Immer mehr Arbeitnehmer haben ein Firmenhandy. Was dabei rechtlich zu beachten ist, erklärt Michaela Zientek, Juristin bei der D.A.S.-Rechtsschutzversicherung.

Ob Arbeitnehmer ein Firmenhandy auch privat nutzen dürfen, regelt meist eine Betriebsvereinbarung. Ansonsten sollten Arbeitnehmer die Nutzung mit ihrem Chef möglichst schriftlich klären.

Wer sich nicht an die Vorgaben hinsichtlich der privaten Nutzung hält, riskiert eine Abmahnung, im schlimmsten Fall die Kündigung.

Der Vorgesetzte kann nicht verlangen, dass der Mitarbeiter Anrufe auf dem Firmenhandy in der Freizeit beantwortet.

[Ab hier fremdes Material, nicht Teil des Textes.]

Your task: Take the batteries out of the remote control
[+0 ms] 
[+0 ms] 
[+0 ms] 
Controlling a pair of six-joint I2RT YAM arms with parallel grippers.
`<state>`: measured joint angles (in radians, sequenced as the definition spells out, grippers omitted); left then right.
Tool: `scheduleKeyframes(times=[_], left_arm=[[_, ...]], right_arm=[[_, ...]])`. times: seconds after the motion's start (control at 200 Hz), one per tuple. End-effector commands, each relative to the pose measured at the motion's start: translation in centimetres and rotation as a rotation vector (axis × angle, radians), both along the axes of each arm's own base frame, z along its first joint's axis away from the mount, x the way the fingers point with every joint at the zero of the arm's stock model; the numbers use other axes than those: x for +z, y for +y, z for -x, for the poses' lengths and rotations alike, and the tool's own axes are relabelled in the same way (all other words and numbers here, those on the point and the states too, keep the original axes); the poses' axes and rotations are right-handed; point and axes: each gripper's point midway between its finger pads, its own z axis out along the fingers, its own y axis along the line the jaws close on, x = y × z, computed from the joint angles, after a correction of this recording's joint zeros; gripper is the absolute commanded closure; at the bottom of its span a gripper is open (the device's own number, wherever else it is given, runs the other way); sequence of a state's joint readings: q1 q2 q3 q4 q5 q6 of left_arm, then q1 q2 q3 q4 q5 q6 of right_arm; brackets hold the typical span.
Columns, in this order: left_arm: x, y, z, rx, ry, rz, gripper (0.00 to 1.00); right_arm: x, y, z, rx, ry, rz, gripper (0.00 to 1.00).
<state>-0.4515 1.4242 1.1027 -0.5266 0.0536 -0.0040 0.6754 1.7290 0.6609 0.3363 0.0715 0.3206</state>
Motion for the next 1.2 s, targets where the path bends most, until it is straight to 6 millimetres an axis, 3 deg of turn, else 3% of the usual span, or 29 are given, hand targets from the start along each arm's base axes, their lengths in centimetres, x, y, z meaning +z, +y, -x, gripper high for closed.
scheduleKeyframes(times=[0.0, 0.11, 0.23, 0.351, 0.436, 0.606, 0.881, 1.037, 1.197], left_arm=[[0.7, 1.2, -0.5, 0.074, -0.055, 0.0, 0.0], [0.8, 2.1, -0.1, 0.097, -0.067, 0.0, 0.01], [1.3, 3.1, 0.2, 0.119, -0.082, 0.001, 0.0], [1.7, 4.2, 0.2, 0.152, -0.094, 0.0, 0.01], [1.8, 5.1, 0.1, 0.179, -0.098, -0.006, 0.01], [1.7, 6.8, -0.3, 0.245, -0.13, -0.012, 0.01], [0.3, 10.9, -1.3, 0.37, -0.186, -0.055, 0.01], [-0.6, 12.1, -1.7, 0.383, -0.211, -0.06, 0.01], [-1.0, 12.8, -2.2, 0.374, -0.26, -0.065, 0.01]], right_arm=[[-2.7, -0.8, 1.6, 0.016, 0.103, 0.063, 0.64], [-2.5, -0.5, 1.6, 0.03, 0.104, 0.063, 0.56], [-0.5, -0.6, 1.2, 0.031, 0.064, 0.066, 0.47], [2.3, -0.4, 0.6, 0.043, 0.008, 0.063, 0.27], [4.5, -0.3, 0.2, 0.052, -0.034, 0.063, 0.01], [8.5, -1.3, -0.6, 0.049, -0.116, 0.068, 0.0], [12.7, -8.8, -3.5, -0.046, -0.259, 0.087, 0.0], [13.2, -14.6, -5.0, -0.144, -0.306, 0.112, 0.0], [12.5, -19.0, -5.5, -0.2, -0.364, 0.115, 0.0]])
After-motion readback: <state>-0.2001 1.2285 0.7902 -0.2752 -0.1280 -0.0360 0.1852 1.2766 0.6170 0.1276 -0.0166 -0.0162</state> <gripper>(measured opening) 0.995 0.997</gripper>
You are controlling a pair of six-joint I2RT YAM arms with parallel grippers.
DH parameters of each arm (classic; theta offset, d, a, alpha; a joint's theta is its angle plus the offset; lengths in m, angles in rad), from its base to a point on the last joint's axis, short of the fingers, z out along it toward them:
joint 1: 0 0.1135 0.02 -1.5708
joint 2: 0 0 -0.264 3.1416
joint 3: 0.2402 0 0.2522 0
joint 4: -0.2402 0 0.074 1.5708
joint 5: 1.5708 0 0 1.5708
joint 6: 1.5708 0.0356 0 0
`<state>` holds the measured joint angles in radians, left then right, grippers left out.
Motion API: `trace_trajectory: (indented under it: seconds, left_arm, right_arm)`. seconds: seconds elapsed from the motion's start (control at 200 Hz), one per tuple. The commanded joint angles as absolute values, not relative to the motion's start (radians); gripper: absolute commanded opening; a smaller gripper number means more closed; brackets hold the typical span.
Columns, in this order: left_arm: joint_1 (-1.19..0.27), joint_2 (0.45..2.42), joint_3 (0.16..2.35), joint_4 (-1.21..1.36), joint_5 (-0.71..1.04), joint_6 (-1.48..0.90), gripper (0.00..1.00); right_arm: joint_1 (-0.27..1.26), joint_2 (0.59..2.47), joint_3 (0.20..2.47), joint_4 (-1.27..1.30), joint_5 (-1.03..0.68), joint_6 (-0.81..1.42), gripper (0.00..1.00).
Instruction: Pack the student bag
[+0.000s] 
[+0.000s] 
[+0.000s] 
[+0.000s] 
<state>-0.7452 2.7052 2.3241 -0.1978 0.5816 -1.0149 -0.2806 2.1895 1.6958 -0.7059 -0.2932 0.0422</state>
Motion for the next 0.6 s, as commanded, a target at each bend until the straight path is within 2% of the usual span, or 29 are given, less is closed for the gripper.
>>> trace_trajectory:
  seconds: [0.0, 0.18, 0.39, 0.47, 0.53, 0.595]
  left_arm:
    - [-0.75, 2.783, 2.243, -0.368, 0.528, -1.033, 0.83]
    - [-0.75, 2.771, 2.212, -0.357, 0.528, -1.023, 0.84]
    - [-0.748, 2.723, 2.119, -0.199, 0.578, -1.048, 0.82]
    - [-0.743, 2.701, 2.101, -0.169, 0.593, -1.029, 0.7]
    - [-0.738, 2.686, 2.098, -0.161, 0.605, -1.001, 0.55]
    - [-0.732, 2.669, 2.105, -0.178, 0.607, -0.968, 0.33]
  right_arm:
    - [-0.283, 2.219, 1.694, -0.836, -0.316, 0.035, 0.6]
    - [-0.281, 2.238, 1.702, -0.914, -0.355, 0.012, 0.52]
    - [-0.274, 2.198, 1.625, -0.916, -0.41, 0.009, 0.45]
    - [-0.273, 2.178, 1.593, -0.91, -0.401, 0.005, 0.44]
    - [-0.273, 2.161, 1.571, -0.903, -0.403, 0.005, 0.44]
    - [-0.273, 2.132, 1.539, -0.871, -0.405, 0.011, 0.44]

Ausnahmen gelten bei Angestellten mit Rufbereitschaft oder entsprechenden Regelungen im Arbeitsvertrag. Allerdings besteht dann ein Anrecht auf zusätzliche Vergütung.

Ob der Vorgesetzte die Gespräche auf einem Diensthandy überprüfen darf, hängt davon ab, ob der Arbeitgeber die private Nutzung erlaubt. Dann gilt nach Meinung der meisten Gerichte das Fernmeldegeheimnis.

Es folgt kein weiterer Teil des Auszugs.